III. After carefully examining the notice of opposition as filed , the decision under appeal, and the arguments presented on appeal, the Board summoned the parties to oral proceedings, and in the Annex to the Summons gave the following preliminary opinion:
" 5. The reason for finding the opposition inadmissible was, see section reasons on pages 2 and 3, that the notice of opposition did not clearly set out its lines of argument (novelty, inventive step and sufficiency of disclosure) "such that a defence is possible". This "lack of any clear structure in the arguments ... put an undue burden on the Proprietor". This is understood to refer to the requirement of Rule 76(2)(c) EPC that a notice of opposition shall contain in addition to a statement of the grounds "an indication of the facts and evidence presented in support of these grounds". If this requirement is not fulfilled the opposition is rejected under Rule 77 (1) EPC. Indeed from the notice of appeal, page 1, penultimate paragraph and the explanations that follow on pages 2 and 3, this is how the appellant has understood the decision.

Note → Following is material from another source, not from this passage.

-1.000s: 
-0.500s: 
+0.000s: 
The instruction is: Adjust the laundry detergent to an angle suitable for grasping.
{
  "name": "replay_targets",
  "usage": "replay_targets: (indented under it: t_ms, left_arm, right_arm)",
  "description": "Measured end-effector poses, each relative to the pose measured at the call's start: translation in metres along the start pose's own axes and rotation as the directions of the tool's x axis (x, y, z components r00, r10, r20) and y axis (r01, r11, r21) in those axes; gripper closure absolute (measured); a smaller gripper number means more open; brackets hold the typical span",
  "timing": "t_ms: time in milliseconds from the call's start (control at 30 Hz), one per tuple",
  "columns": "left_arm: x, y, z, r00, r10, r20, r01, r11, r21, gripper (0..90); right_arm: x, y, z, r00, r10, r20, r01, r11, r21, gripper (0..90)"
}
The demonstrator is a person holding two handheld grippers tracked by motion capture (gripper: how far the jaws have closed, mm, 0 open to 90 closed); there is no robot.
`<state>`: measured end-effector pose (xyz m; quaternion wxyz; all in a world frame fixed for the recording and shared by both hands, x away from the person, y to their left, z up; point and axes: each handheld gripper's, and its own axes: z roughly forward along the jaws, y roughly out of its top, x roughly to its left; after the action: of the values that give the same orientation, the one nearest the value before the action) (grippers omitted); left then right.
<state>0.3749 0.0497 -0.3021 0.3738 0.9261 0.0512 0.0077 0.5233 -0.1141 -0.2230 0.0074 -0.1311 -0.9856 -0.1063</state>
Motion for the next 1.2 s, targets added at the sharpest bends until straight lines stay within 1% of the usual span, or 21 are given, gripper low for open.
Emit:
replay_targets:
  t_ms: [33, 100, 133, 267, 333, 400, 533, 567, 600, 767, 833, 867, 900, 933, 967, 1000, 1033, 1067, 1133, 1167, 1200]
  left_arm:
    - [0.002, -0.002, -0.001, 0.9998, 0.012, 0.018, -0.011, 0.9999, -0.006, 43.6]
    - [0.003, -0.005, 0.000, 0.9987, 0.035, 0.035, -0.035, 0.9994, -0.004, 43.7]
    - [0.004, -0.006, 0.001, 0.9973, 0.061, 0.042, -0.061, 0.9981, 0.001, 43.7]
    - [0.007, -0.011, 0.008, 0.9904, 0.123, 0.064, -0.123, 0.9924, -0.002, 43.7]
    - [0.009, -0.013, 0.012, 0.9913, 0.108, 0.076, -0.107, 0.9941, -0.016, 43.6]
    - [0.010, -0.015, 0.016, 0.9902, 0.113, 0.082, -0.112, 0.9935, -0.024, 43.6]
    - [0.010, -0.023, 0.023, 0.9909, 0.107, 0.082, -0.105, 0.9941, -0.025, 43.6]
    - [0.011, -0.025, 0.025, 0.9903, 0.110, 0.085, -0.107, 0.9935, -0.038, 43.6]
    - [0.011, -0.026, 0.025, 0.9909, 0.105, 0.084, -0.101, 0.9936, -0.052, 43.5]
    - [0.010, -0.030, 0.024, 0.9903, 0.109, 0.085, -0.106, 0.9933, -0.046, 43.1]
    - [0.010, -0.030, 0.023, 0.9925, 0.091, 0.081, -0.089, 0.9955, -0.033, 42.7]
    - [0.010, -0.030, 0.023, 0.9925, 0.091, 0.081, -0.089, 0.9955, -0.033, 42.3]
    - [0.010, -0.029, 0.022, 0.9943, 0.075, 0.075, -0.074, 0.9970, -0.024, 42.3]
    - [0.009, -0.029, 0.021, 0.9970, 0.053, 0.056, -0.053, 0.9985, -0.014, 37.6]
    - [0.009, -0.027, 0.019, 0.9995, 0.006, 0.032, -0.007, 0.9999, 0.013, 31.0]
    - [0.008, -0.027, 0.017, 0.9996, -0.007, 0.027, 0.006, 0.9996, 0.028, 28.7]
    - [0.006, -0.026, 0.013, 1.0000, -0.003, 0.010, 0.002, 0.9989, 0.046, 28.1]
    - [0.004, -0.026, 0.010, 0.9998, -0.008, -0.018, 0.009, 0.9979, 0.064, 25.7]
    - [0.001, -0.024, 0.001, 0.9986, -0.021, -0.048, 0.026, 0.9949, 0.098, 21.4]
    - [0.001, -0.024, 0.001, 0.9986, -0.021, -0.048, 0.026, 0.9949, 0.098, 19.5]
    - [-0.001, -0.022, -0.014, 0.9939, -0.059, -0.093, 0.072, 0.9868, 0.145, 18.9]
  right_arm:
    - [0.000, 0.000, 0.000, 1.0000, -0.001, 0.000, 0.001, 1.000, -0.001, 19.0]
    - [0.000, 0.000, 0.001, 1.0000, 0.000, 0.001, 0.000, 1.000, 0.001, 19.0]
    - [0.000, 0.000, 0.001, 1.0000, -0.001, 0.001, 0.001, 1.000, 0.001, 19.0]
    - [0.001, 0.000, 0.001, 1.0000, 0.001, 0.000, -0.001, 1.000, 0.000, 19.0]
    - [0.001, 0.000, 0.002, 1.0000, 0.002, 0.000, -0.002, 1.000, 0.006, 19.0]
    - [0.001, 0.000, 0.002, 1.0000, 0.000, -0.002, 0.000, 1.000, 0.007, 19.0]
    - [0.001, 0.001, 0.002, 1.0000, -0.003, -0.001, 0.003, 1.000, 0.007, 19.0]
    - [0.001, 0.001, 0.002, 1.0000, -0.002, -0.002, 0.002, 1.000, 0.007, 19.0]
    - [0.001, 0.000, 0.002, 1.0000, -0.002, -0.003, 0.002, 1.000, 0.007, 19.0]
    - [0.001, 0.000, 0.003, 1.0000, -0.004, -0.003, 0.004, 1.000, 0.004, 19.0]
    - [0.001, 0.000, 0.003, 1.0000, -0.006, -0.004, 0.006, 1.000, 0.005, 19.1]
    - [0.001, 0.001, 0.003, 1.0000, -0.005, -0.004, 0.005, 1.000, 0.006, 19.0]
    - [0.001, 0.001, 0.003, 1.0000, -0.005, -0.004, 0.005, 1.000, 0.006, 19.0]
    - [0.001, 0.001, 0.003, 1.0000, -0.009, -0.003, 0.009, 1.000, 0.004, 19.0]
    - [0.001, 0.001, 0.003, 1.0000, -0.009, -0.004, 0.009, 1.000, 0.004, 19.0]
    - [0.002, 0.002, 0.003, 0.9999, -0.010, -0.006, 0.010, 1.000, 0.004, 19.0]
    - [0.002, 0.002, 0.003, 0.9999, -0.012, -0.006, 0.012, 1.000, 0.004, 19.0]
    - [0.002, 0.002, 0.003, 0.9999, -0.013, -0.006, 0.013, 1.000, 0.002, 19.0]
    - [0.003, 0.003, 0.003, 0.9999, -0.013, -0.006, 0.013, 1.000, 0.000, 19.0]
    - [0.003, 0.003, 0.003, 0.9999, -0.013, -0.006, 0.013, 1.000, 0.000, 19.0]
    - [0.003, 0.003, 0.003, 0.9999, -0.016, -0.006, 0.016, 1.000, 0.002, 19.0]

According to established jurisprudence, see e.g. the Case Law of the Boards of Appeal of the EPO, 7th edition, 2013 (CLBA hereinafter), section IV.D.3.2, the requirement to indicate facts and evidence - the substantiation of an opposition ground raised - means that for at least one ground that indication of the facts and evidence is sufficient for the patentee and the opposition to properly understand on an objective basis, and without the need to make further investigations, the case made against the patent. This requirement of substantiation should be distinguished from the strength of the case, i.e. is irrespective of whether it is wrong or right.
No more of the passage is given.